The first thing I need to do is analyze the brief.
- key words – sentiments, events, worthy, not catered for, obscure, commiserating, celebrating, other landmarks, might want to share are the key words for me from the brief
- research and develop ideas – my primary research was to come up with a brainstorming of ideas of things to commemorate I felt fit the brief (focusing on the words obscure, not catered for). I came up with a relatively long list, as can be seen in the left image. My secondary research was to create another mood board on Pinterest as this was the easiest way to gather a lot of images in one place without taking up all the storage space on my WordPress blog. In my mood board, I searched for cards that I thought had a clever design, were original (to me), or obscure. I wanted to get an idea of what other people were doing and if the themes related in any way to what I had in mind. Luckily I feel like I came up with a lot of ideas that I haven’t seen elsewhere, which gives me a lot of room to play around with design ideas.
- visualize ideas – since I already utilized a mood board in my previous step in my secondary research, I started on this step to take the ideas I felt were good (and belonged together somewhat, so I could imagine the cards were being sold together in a set) and create thumbnail images:
Of the three series I sketched thumbnails for, I decided to go with the “Sorry I killed your pets!” one and began with an initial sketch of the goldfish card (just the inside, as that’s the only place I want an illustration):I then brought the sketch into Photoshop and began playing with the color scheme. My first instinct was to render it like I would a comic, but I definitely felt and noticed this would be way too much for a greeting card.

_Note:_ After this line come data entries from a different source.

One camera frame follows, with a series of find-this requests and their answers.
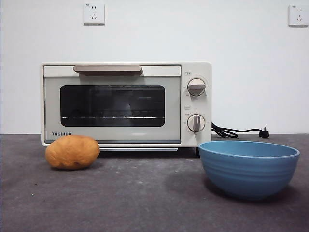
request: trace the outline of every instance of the brown potato
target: brown potato
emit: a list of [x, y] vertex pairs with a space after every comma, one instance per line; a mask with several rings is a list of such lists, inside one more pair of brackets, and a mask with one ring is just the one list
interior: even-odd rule
[[77, 170], [90, 166], [99, 153], [99, 145], [93, 138], [68, 135], [52, 142], [46, 149], [45, 158], [53, 168]]

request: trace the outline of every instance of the white toaster oven
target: white toaster oven
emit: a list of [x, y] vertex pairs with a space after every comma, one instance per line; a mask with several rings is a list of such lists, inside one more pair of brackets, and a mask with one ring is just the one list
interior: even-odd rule
[[42, 144], [79, 134], [101, 150], [177, 150], [211, 140], [211, 64], [43, 63]]

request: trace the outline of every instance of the bowl
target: bowl
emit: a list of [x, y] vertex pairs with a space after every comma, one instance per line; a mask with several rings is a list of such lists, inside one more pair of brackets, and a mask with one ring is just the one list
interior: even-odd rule
[[281, 191], [299, 158], [295, 148], [251, 141], [206, 142], [199, 153], [207, 177], [228, 195], [246, 200]]

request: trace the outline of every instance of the electrical outlet
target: electrical outlet
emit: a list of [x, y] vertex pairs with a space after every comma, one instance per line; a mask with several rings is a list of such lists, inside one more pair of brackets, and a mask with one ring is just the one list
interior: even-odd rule
[[105, 6], [103, 3], [86, 3], [84, 5], [84, 24], [105, 24]]
[[289, 6], [289, 26], [307, 27], [309, 25], [309, 5]]

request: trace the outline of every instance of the temperature knob
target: temperature knob
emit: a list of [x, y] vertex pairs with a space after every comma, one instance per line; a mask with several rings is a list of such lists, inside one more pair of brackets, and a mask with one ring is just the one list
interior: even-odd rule
[[188, 91], [193, 96], [199, 96], [205, 91], [206, 85], [205, 83], [199, 79], [192, 79], [188, 84]]
[[188, 128], [193, 132], [199, 132], [205, 127], [205, 119], [201, 115], [191, 115], [187, 121]]

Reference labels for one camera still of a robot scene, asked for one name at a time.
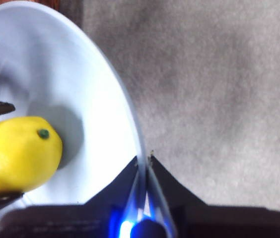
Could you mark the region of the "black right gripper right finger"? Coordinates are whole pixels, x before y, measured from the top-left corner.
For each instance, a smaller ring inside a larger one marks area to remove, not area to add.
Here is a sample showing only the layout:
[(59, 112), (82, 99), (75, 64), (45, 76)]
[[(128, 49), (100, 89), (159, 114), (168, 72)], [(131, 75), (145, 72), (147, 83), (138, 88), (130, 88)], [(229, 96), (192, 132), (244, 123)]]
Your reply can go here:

My next idea was to render it using only a very limited color palette (1 or 2 colors, maximum).
Once I felt I found the right color scheme / feel for my card set, I began working on the other sketches for the cards I wanted to complete:
After completing all the designs and finding the scheme, I brought the finished designs into InDesign, in order to work on my (very little) text. In the end, this is what I came up with. It’s very simple, but carries over my idea:
- critique of work – The rationale behind my designs was that I wanted a very simplified look to go along with a short-and-sweet message (to give a kind of a, ripping-off-a-bandaid feel). I started with the goldfish card because it was the easiest for me to execute illustration-wise. As mentioned above, I tried a few coloring styles, but they came out looking too comic-like for my taste. I wanted to still have the feel of a simple greeting card. I then reduced my color palette drastically by using only one color for each of the cards (except for the dog, but I will touch on that).
My main inspiration comes from my all-time favorite card, which is just a plain, white card with a simple text. Simplicity is definitely a recurring theme in my work for the time being.

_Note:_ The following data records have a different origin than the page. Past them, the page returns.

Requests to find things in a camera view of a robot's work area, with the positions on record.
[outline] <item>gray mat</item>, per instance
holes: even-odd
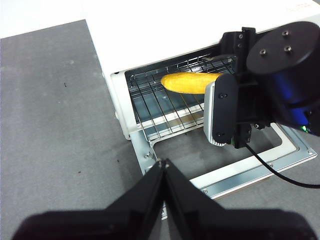
[[[1,39],[0,86],[1,239],[32,214],[102,209],[141,178],[84,20]],[[303,136],[320,153],[320,139]],[[285,174],[320,183],[319,172],[316,158]],[[320,236],[319,190],[271,177],[218,202],[296,211]],[[166,220],[159,236],[169,237]]]

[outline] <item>white wall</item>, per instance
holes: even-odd
[[[84,19],[80,0],[0,0],[0,38]]]

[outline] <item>oven rack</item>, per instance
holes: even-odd
[[[131,75],[127,87],[136,123],[146,140],[156,143],[203,126],[204,94],[169,91],[160,82],[164,75],[177,72],[234,74],[235,65],[235,56],[210,58],[206,54]]]

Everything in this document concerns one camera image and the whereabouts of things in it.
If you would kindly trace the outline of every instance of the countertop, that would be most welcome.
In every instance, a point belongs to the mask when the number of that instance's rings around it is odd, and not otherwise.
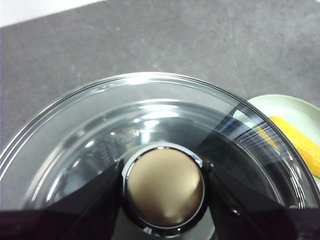
[[[1,148],[72,89],[150,71],[320,107],[320,3],[108,0],[3,27]]]

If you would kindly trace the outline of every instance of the white plate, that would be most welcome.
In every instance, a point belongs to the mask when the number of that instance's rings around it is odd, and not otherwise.
[[[287,120],[308,138],[320,145],[320,109],[316,106],[286,95],[269,94],[248,100],[267,117],[278,116]],[[320,179],[313,177],[320,190]]]

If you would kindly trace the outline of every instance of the white wall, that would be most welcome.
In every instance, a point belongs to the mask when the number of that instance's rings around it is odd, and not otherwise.
[[[81,7],[100,0],[0,0],[0,26]]]

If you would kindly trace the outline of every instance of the yellow food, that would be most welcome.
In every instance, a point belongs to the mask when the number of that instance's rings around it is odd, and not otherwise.
[[[275,142],[269,137],[269,135],[261,127],[258,126],[257,131],[260,134],[260,136],[266,140],[266,142],[268,144],[270,144],[272,147],[274,147],[275,149],[277,149],[279,151],[278,146],[275,144]]]
[[[320,146],[281,117],[270,116],[269,118],[292,142],[310,172],[320,178]]]

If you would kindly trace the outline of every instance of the gold button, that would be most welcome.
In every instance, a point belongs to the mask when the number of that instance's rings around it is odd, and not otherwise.
[[[143,220],[159,227],[173,227],[197,212],[204,183],[192,158],[179,150],[164,148],[149,151],[134,163],[127,191]]]

When it came to the dog card, I had to choose more than one color in order to ground my image / make it more readable. I chose grey, since I didn’t want to detract from the main color, which was the green tone.
As for the hamster card, I am a little unhappy with the placement of the text because I wasn’t able to place it in the exact same location as in the other cards, due to readability issues. Although I do feel that this card is my favorite of the three. It took many sketches of hamsters for me to be happy with the finished product and many variations on the idea before I was satisfied with the result.
I then printed out my cards, and here were my final results:
I have to say that I feel a lot happier seeing them printed and “live”, as opposed to just the digital art. Where I had doubts about the way the cards looked in my computer screen, the printed versions really made me feel a lot better.
What I think I could have done better: I definitely could have chosen a lighter purple or maybe another muted color, such as a toned-down red or orange for the hamster card. I maybe could have abandoned my dog card idea to find another way to use just one color, in order to keep the series as similar as possible.
But overall, I’m pretty happy with my results.